At that point, your JIRA history stops being noise and starts acting like a map. The swiss-cheese pattern isn’t just technical debt anymore; it’s a prioritization signal. It tells you which modules are already brittle, already annoying users, already eroding trust. Those are the planks worth replacing first — not because they’re old, but because the system itself is asking for help.
Then strangle gently. Build new next to old until users prefer the new one naturally. And when new projects arrive, don’t keep bolting them onto the old codebase just because it’s convenient. Co-exist with intent. Design a bridge, a transition path, a shared service — something that avoids running two divergent products forever. Think harder about the middle path of co-existence now, so it doesn’t become impossible later.
Finally, cut over when it’s boring. If release day still feels heroic, you’re not ready. Modernization, done right, feels calm, not cinematic. Good engineering should look boring from the outside — no heroics allowed.

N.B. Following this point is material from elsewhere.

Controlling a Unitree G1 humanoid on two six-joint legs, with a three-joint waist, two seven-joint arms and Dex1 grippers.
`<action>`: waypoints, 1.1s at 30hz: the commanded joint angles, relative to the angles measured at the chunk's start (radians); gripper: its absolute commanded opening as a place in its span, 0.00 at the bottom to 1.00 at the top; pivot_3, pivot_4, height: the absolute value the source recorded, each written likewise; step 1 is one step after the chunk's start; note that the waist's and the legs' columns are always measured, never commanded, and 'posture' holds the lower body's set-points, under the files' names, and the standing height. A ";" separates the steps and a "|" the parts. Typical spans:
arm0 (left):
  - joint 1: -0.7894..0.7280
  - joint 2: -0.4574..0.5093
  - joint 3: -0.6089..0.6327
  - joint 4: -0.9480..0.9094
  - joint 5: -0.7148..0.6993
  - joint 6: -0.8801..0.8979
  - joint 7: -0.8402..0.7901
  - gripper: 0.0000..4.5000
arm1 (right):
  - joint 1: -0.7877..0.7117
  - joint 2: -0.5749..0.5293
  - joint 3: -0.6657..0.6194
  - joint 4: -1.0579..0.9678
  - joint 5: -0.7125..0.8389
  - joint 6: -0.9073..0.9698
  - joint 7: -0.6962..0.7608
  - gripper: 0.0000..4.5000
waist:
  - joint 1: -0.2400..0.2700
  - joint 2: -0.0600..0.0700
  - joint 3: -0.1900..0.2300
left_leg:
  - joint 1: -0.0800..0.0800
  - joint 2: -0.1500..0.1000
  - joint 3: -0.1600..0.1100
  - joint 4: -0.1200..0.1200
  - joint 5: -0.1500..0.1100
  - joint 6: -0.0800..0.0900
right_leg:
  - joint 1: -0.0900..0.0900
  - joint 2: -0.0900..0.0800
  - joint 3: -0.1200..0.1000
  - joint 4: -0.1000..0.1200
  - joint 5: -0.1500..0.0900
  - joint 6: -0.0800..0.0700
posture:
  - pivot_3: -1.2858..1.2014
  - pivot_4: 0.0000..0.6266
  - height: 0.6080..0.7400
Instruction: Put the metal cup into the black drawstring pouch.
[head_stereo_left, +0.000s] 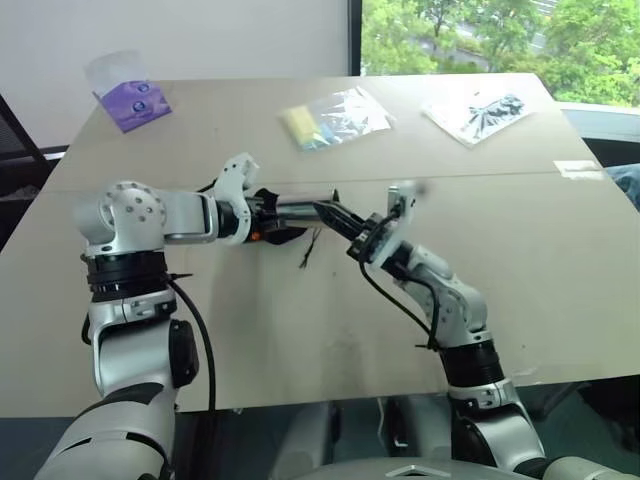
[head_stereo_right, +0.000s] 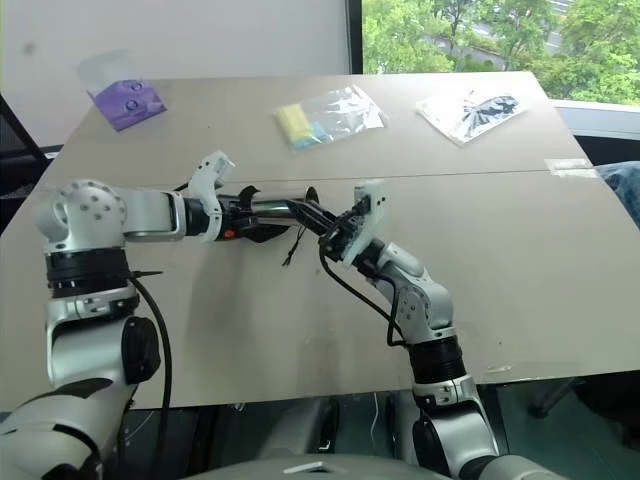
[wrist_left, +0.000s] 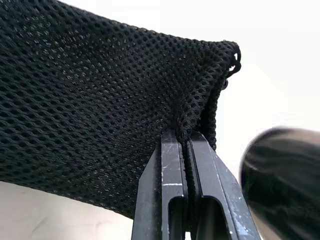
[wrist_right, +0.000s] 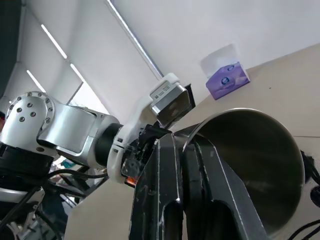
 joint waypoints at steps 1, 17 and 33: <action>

And let’s be honest, good intentions don’t pay for pipelines. Modernization without money is theater. Without investing in observability, automation, security, and the humans who keep things stable, you’re just repainting the hull while the rot spreads beneath. Healthcare transformation requires real financial scaffolding — funding that supports the people who safeguard data, uptime, and compliance while the change unfolds. It’s not glamorous, but it’s the most ethical use of budget there is.
If you’ve read this far, chances are your ship already needs a few new planks. Don’t overcomplicate the starting line. Pull your JIRA data. Look at five years of tickets. They’re your X-ray, a record of recurring pain points and design debt. Draw your dependency map. One sheet of paper, one box per subsystem, arrows for integrations. You’ll instantly see the knots that slow every release and the orphans no one maintains anymore. Then shadow your users. Spend an hour watching a nurse, biller, or care coordinator use your product. Don’t ask them to explain — observe. The quiet moments of frustration reveal more than any spec doc ever could.
Do that, and by the end of the week you’ll know exactly where the ship leaks, which planks rot fastest, and where new growth should begin. That’s how every meaningful modernization starts — not with a strategy deck, but with a flashlight, curiosity, and the humility to listen.
Healthcare is complex, but there is a method to the madness. You stare at it long enough and your brain eventually says, “Ah, I see you, trouble — ha!” And because most of the protocols we still lean on — HL7, EDI, HEDIS — were invented in the 1970s and 1980s and are still very much alive, it’s cheaper to think longer than to redo the project twice. So slow the heck down, change the plank right, and sail the ship for the next decade without living under a permanent duct-tape deluge.